Task objective. From the entries below, return exactly the lines beginning at the one that contains "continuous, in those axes" and ending at the one that contains "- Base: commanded", both of them included, and only those lines.

Data supplied.

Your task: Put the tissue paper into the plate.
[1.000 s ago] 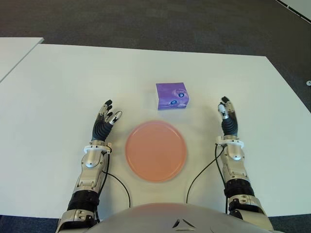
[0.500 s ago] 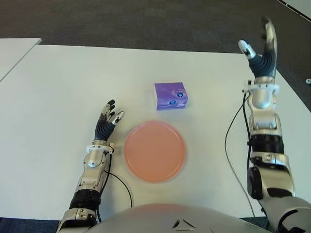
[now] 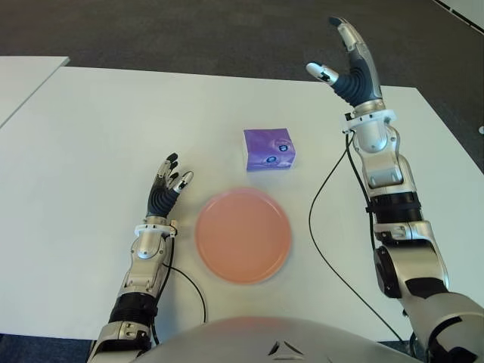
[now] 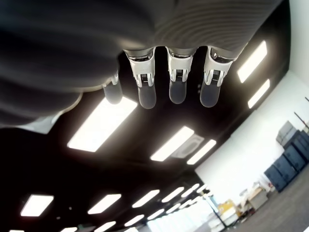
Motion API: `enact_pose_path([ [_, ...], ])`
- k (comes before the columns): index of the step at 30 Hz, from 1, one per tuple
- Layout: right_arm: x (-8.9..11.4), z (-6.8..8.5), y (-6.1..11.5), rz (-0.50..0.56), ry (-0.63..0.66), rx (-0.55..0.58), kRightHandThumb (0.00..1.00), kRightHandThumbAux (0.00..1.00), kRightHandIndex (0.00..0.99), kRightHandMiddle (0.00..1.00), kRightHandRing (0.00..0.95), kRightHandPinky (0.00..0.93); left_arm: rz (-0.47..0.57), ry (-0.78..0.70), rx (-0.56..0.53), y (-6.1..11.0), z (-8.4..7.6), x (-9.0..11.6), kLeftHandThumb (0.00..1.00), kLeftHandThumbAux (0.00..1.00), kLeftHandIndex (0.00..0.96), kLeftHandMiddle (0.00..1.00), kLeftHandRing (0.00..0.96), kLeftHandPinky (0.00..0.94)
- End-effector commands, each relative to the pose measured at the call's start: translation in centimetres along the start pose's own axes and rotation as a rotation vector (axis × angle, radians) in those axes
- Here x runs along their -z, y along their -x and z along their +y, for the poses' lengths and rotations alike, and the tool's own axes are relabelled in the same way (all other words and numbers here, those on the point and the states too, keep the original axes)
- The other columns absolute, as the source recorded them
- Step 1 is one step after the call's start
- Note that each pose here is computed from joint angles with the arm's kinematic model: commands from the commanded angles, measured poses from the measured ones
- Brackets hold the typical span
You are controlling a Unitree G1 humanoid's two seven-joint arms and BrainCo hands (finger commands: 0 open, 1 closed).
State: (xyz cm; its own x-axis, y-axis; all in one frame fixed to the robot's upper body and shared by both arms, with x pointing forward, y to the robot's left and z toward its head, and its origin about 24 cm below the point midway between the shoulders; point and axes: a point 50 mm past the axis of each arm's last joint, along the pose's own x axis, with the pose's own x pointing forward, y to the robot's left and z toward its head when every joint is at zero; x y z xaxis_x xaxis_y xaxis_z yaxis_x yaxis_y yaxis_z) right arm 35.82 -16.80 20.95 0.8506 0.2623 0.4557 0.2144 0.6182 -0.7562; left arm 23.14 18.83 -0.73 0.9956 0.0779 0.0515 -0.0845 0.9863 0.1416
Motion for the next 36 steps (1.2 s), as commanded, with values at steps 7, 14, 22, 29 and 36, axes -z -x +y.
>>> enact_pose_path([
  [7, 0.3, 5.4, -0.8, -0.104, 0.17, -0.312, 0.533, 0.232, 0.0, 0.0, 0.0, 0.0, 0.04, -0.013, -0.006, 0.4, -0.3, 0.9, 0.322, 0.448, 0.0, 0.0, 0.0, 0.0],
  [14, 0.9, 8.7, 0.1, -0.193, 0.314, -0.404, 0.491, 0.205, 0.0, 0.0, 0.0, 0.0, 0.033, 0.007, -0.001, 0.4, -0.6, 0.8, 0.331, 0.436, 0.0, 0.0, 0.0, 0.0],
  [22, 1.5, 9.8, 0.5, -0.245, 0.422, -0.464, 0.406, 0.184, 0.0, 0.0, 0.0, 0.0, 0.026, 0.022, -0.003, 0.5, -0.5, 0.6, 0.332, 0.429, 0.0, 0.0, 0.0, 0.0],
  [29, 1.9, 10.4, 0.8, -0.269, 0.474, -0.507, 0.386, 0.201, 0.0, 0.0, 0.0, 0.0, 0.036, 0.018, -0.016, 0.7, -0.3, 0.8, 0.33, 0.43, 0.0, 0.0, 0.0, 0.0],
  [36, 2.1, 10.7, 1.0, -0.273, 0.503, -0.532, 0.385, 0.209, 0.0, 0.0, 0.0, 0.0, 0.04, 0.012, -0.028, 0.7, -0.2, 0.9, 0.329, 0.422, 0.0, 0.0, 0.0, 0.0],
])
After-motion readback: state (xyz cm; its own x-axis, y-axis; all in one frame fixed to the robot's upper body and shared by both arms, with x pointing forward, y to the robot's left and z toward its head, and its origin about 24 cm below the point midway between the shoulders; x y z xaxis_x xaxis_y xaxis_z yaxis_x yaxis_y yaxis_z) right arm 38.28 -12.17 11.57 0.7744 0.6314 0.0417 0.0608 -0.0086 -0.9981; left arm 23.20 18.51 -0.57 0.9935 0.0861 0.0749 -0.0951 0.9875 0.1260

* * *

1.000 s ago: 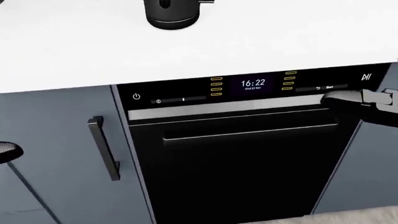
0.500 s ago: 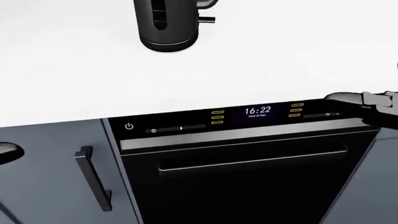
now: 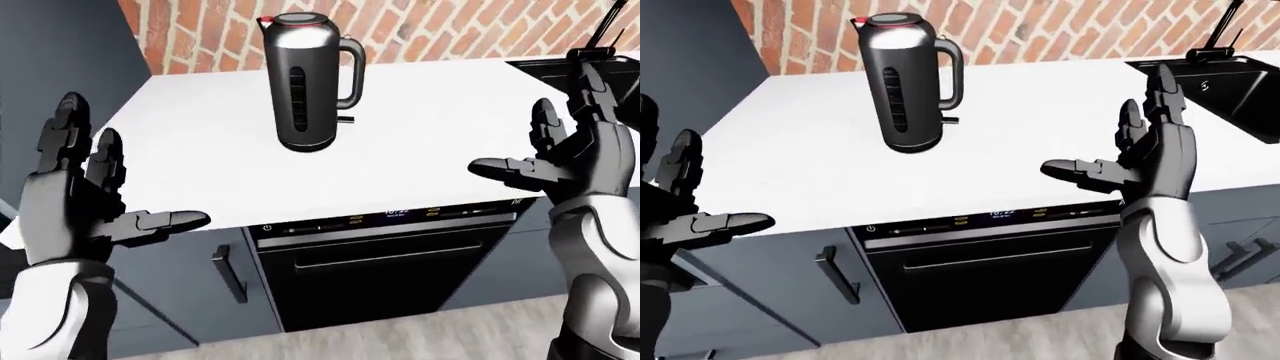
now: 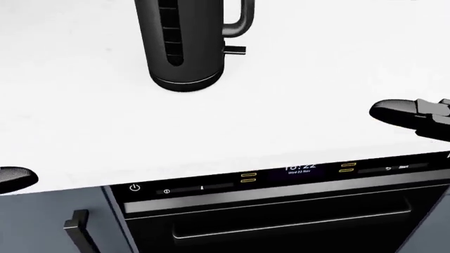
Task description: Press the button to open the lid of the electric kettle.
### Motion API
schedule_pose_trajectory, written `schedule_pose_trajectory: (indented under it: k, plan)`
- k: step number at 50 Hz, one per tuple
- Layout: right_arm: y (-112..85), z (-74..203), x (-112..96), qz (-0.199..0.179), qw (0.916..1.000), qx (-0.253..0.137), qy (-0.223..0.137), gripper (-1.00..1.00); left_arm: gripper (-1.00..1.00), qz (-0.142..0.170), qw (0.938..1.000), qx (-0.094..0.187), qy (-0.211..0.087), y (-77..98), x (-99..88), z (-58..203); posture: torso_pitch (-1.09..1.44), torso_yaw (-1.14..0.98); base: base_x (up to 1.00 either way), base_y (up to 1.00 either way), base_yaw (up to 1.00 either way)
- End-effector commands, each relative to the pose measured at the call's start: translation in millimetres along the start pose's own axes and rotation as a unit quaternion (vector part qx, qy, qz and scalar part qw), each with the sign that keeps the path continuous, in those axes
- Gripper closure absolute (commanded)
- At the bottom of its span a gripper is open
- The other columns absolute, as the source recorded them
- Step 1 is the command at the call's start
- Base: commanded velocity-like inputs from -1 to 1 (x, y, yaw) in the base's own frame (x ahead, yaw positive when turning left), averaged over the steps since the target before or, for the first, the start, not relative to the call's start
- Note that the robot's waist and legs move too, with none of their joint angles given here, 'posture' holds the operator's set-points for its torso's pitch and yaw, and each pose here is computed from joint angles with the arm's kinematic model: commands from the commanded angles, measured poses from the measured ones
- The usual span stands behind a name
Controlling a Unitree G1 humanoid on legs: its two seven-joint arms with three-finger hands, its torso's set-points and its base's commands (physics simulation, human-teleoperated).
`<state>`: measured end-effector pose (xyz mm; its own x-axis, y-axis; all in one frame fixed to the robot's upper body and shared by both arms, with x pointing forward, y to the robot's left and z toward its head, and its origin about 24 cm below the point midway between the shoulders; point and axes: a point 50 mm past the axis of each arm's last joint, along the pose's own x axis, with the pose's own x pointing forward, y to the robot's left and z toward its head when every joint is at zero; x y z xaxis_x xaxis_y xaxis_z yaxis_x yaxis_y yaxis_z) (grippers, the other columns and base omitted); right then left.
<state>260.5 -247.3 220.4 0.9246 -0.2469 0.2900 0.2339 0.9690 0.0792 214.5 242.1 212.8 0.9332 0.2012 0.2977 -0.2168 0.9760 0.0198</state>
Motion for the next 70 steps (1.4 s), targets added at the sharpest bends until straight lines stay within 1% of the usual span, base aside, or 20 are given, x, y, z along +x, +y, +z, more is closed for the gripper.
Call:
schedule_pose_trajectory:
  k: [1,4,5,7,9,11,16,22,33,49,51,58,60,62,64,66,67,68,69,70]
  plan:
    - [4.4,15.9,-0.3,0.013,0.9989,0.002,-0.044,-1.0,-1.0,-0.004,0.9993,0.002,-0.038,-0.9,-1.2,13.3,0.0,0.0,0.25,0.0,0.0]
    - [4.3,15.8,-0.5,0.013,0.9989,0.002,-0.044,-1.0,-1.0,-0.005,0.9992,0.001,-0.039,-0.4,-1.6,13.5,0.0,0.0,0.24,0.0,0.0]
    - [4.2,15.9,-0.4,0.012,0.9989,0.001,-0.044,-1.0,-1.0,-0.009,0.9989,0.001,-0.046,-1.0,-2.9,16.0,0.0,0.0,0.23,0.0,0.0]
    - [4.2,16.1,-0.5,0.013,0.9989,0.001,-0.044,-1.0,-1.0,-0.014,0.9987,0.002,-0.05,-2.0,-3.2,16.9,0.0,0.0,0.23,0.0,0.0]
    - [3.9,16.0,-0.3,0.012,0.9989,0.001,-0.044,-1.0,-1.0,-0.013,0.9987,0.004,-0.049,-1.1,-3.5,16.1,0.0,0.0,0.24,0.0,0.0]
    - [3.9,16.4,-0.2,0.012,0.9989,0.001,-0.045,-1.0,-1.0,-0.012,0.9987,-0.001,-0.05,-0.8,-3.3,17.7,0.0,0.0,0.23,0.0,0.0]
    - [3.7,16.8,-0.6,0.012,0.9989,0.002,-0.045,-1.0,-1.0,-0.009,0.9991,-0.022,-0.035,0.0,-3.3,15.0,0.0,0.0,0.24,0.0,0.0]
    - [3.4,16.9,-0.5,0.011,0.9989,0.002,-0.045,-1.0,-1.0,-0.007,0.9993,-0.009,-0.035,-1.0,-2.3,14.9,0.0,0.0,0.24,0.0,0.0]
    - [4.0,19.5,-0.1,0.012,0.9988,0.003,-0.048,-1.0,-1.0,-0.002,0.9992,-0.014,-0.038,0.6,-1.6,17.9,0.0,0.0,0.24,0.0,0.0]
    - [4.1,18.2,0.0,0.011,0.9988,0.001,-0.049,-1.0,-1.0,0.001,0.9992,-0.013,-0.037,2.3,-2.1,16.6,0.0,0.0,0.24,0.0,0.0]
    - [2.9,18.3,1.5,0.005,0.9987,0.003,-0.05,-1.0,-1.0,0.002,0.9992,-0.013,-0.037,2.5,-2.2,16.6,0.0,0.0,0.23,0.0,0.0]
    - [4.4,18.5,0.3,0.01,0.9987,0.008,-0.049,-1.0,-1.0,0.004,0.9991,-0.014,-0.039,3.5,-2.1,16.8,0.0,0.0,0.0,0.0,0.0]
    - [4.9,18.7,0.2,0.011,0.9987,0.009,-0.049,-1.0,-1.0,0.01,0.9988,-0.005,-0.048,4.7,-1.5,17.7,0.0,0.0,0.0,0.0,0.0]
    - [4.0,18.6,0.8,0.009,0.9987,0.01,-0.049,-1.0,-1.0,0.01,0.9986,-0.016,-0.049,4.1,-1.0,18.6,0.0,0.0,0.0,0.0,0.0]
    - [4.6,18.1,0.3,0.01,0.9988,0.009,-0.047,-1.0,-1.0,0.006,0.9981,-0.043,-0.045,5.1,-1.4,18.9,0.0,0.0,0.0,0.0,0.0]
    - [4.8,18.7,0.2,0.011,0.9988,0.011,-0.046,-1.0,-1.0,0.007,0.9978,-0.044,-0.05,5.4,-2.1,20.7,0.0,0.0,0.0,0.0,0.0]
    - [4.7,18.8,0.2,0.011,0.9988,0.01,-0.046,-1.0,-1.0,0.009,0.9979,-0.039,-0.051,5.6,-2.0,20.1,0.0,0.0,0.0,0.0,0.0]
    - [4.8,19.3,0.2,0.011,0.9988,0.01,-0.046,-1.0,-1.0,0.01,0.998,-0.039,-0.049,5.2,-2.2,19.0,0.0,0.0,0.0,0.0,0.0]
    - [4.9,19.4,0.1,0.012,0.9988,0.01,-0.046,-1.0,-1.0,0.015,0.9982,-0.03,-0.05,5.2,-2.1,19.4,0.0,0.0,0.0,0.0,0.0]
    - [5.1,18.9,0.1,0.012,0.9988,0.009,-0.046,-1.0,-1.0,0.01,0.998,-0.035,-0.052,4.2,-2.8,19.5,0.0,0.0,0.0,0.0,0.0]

Result of this exercise.
- End-effector commands, each relative to the pose measured at the call's start: translation in millimetres along the start pose's own axes and rotation as a unit quaternion (vector part qx, qy, qz and scalar part qw), each with the sign that keeps the path continuous, in those axes
- Gripper closure absolute (commanded)
- At the bottom of its span a gripper is open
- The other columns absolute, as the source recorded them
- Step 1 is the command at the call's start
- Base: commanded velocity-like inputs from -1 to 1 (x, y, yaw) in the base's own frame (x ahead, yaw positive when turning left), averaged over the steps since the target before or, for the first, the start, not relative to the call's start

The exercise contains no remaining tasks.